*Aim of the exercise*
Through the end of the data below, output every line exactly, beginning with the line that contains "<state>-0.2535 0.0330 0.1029".

-------------------------

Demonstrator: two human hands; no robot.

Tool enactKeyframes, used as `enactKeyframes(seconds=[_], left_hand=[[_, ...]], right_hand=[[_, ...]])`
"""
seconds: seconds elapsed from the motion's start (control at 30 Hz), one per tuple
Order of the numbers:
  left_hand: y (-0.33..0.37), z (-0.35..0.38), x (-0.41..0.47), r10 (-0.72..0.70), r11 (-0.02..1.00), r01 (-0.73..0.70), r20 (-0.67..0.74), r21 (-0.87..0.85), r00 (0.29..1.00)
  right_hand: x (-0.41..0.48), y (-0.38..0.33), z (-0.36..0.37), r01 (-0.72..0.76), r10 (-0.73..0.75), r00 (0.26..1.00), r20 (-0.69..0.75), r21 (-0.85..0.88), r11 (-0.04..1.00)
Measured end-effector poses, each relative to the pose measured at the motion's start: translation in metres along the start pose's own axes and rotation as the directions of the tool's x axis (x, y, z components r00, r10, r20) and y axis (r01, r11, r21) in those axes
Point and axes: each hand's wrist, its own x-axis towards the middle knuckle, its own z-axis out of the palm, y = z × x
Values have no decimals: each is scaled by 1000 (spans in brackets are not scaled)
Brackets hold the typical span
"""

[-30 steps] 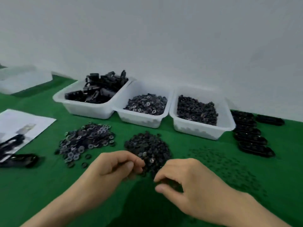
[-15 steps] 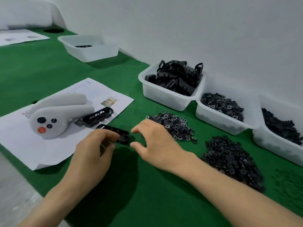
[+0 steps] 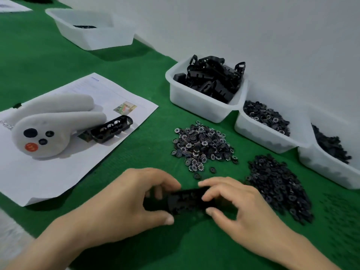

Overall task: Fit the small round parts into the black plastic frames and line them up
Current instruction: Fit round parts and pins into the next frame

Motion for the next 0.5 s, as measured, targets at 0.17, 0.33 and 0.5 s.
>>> enactKeyframes(seconds=[0.17, 0.33, 0.5], left_hand=[[18, 31, 11, 144, 989, -148, 215, 3, 966], [25, 34, 21, 126, 991, -130, 88, 32, 988], [27, 39, 40, 185, 972, -201, 134, 118, 974]], right_hand=[[-17, 14, 2, -40, 41, 993, -107, 13, 999], [9, 21, -9, -117, 129, 950, -285, 60, 991], [38, 31, -10, -216, 192, 968, -161, -148, 965]])
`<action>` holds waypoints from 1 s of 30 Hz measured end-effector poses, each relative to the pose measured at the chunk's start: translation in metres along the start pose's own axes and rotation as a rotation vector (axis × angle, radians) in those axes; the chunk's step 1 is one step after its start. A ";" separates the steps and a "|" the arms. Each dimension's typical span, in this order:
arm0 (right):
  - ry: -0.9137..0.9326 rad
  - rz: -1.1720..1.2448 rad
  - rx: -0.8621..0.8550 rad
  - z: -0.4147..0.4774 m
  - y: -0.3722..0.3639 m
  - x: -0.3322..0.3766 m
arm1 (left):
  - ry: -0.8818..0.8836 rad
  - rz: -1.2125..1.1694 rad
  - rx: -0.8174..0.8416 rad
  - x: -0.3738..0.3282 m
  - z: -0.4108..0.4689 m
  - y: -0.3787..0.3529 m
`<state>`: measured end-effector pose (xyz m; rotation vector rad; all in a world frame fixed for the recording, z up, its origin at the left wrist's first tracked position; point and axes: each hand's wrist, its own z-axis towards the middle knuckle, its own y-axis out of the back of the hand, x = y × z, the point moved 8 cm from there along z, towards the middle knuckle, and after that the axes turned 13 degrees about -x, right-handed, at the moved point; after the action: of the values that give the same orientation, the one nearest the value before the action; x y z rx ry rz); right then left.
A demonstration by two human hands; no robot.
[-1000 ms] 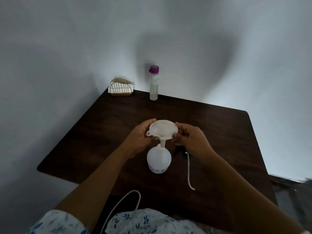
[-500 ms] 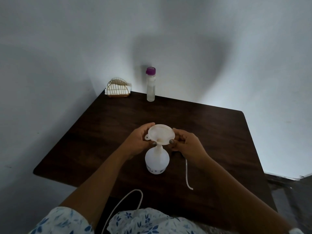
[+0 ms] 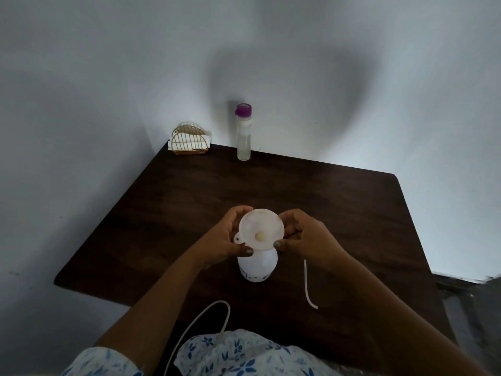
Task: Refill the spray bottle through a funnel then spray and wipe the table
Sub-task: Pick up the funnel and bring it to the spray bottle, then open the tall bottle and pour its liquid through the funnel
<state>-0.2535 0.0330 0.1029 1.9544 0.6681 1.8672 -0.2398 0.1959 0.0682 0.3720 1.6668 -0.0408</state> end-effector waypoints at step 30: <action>0.160 -0.569 -0.004 0.224 -0.021 0.041 | -0.177 0.427 -0.339 -0.032 0.208 0.096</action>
<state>-0.0321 0.0883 0.1101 1.4131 1.1264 1.6578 -0.0124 0.2293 0.0890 0.4441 1.3605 0.5067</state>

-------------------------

*Answer section*
<state>-0.2535 0.0330 0.1029 1.9544 0.6681 1.8672 -0.2398 0.1959 0.0682 0.3720 1.6668 -0.0408</state> end-effector waypoints at step 30: <action>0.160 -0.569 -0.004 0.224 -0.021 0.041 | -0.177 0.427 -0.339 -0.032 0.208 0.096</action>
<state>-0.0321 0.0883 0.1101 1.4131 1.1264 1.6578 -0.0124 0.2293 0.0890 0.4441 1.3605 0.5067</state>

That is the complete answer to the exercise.